Behold your Lamb, who holds nothing against you but only holds you against His heart, so you can let go and hold nothing back from Him. Lucky in love are all of us whose unspoken broken is forgiven, whose failures are taken away by the One who takes away all the sins of the world, because He is so taken with you, His beloved (Psalm 32:1; Hebrews 10:4).
Before the foundation of the world was ever laid, here is your Lamb, who laid down His life because of His everlasting love for you. Before one step was ever taken out of the Garden of Eden, here is your Lamb, who, there in the Garden, stepped forward to give Himself to cover all your nakedness and brokenness. Before our father Abraham sacrificed his only son, here is your Lamb, who offered Himself as the only begotten One to be our substitution, our provision, our restitution, our soul revolution, our absolution, and our ultimate solution. Before any wails passed the lips of Egypt over the death of its firstborns, here is your Lamb, who sacrificed Himself for every doorframe so the angel of death might pass over all God’s children with a kiss of undying grace. Before every Levitical priest with cleansing on his mind, here is your Lamb, who laid bare His vulnerable heart, slain with love for you. Before the shearers, here is your Lamb, who was silent because His love was speaking the loudest of all, silencing every lie that you aren’t worth being loved back to the fullest life.

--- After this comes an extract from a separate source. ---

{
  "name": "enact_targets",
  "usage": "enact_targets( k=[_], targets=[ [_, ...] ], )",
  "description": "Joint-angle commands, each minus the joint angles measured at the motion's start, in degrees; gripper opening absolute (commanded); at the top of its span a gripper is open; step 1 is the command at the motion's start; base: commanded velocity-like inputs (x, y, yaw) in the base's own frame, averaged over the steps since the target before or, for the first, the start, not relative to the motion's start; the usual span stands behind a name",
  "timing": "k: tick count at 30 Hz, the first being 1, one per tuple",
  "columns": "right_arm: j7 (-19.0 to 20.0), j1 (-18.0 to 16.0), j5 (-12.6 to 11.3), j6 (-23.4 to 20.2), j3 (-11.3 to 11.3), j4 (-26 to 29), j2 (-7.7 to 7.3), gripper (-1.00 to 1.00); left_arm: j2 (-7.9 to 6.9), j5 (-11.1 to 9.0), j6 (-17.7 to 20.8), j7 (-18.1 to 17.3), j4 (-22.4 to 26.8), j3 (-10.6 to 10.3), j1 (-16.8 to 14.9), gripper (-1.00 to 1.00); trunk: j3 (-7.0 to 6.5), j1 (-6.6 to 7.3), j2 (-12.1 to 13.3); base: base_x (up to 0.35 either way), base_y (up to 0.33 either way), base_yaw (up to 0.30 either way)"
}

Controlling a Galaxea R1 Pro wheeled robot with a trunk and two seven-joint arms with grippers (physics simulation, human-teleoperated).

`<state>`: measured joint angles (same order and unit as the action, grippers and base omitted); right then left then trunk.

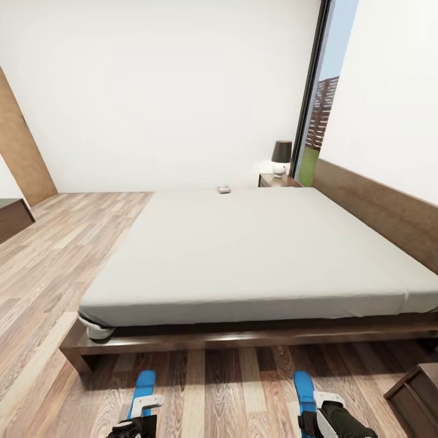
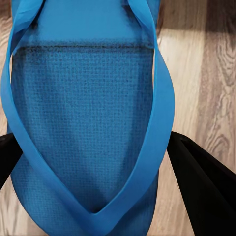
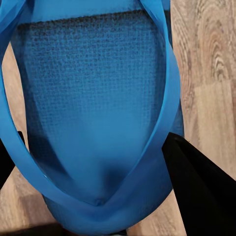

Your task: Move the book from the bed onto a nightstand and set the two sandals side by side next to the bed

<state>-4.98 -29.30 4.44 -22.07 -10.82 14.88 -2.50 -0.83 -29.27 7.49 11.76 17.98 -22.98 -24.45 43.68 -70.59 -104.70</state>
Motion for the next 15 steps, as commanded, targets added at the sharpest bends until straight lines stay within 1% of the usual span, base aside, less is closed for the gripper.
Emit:
enact_targets(
  k=[1,6,9,11,12,15],
  targets=[
    [0.0,-0.2,0.4,-0.4,-0.3,0.1,0.08,-1.0,-0.06,-0.5,0.3,0.5,0.2,-0.5,-0.2,-1.0,0.24,-0.22,-0.4,0.0,0.0,0.0],
    [0.0,-1.6,0.4,-0.5,-0.3,0.1,0.71,-1.0,-0.15,-0.5,0.3,0.6,0.0,-0.4,-0.6,-1.0,1.14,-1.32,-2.4,0.0,0.0,0.0],
    [0.0,-2.0,0.5,-0.6,-0.1,0.0,1.03,-1.0,-0.19,-0.5,-0.2,0.5,0.0,-0.3,-0.7,-1.0,1.67,-1.98,-3.6,0.0,0.0,0.0],
    [0.0,-2.0,0.4,-0.6,0.4,0.0,1.12,-1.0,-0.2,-0.6,-0.3,0.5,0.0,-0.3,-0.7,-1.0,2.03,-2.42,-4.5,0.0,0.0,0.0],
    [0.0,-2.1,0.4,-0.5,1.1,0.0,1.19,-1.0,-0.21,-0.6,-0.5,0.5,0.0,-0.3,-0.7,-1.0,2.21,-2.63,-4.9,0.0,0.0,0.0],
    [0.0,-2.1,0.4,-0.5,2.4,0.0,1.24,-1.0,-0.22,-0.6,-0.6,0.5,0.0,-0.3,-0.7,-1.0,2.75,-3.29,-6.1,0.0,0.0,0.0]
  ],
)
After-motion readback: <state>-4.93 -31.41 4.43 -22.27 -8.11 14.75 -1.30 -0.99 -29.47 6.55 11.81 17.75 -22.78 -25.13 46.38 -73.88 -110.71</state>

Here is your Lamb, Love laid down, right before you. He is looking into your eyes to see if you are looking for Him.
What should have more preeminence than looking toward our Lamb, who slays our every lion?
But the human eye tends to be drawn toward wherever a hole has been drawn.
It’s the way the human eye turns—we look toward loss, fixated on what we can’t fix. The eyes of the heart are drawn to absences. We look toward loss because our interior health is ultimately a function of how we see loss, process loss, live in spite of loss, live through endless loss. How we view our losses determines how we brave our life.
How do we look at our losses and keep on fully living? Look, behold—the Lamb of God who takes away all the wrongness and darkness and sinfulness, who takes it all so we can actually know the loss of all we’ve desperately wanted to shake off. Behold the Lamb, who takes away all we’ve wanted gone, so none of our burdens or losses can ever outweigh our great gain in Him.
The Lamb who takes away everything wrong for us—He is worthy to take everything in our hands as our offering of thanks:
The slain Lamb is worthy!
Take the power, the wealth, the wisdom, the strength!
Take the honor, the glory, the blessing!
Revelation 5:12-14, The Message
Behold, the Lamb of God, who takes away all the darkness to take us to Himself, to see us, to know us, to hold us.
When you keep beholding the Lamb of God, who takes away the sins of the world, you have what it takes to keep going. One holy step after the other, on a pilgrimage into the only Love that wholly revives.